Брат становится все агрессивнее, я чувствую, что тоже завожусь. Вообще я стараюсь не говорить о больном плохо, а тут потерял контроль, и вся гадость из меня полезла наружу: и про алкоголизм сказал, и про то, что дома надо было за ним следить, — поди-ка уследи за алкоголиком! — и про то, как он мешал лечить себя, а близких при этом не было никого… Какое уж там достоинство. Распалился, сам себя не слышу.

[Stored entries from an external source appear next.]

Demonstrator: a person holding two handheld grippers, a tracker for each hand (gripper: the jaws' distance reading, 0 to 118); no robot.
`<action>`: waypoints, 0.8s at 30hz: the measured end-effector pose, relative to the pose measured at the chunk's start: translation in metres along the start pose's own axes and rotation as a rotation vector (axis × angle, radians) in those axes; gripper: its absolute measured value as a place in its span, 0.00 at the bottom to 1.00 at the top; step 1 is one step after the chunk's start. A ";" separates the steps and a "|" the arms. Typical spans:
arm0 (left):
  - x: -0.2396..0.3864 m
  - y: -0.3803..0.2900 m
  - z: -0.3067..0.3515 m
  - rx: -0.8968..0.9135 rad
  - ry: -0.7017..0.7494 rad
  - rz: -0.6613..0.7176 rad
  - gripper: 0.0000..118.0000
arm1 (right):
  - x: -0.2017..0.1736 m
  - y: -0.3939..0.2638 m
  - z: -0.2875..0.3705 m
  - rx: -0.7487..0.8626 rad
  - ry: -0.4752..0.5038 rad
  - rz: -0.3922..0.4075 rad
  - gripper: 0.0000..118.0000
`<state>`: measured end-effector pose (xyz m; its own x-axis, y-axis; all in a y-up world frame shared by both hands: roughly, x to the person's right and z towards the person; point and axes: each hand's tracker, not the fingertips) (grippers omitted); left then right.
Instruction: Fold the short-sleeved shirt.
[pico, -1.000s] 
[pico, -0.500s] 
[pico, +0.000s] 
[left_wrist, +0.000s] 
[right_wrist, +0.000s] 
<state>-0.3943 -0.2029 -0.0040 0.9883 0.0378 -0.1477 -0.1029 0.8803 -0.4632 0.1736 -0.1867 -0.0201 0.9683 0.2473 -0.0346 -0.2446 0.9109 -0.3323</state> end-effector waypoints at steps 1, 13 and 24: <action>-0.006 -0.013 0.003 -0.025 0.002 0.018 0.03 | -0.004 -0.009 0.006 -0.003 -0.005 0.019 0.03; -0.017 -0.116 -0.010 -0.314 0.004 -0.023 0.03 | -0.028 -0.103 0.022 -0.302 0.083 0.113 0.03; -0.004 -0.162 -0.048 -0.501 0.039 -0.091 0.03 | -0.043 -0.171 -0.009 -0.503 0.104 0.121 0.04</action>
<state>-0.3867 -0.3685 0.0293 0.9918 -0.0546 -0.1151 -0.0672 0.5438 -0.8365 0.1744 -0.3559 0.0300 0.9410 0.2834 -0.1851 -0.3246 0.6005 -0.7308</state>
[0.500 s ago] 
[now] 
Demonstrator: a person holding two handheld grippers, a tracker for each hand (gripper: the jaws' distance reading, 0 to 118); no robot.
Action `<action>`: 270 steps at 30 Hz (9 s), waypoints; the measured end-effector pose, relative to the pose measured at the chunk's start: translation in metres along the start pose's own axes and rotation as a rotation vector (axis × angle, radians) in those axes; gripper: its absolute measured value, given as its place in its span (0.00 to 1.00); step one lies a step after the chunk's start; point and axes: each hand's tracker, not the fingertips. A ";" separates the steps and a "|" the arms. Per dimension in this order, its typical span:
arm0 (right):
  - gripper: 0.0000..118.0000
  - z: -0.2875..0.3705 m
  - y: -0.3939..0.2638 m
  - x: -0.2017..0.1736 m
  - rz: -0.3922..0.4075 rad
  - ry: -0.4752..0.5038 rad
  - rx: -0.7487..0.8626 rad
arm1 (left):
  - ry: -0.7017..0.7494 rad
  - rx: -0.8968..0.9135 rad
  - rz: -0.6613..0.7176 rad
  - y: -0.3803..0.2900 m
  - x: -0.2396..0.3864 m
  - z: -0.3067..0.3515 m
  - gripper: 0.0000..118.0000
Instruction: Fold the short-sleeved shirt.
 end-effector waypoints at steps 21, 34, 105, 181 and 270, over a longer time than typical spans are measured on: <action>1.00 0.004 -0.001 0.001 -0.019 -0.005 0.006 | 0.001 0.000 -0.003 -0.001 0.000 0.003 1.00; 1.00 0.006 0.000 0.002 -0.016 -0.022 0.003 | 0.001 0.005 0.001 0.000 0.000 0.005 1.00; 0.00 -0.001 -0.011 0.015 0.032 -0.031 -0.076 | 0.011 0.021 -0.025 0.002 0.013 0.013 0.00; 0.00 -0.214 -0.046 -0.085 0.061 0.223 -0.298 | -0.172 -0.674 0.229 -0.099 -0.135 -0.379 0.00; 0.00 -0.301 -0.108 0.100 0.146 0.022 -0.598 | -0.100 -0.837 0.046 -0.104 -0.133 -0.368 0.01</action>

— Ну хорошо, — доказываю им, — оперировавший хирург действительно мог бы сделать еще один разрез сзади, чтоб гной лучше из живота уходил, но железа-то полностью была съедена алкоголем!..

Более подлой вещи и придумать трудно. Больного, покойного обругал; семью покойного, безутешную семью — горюют как умеют, не мне их судить, — семью тоже обругал; и главное, в такой ситуации, таким людям про ошибку своего коллеги сказал… Да и ошибку-то возможную, гипотетическую…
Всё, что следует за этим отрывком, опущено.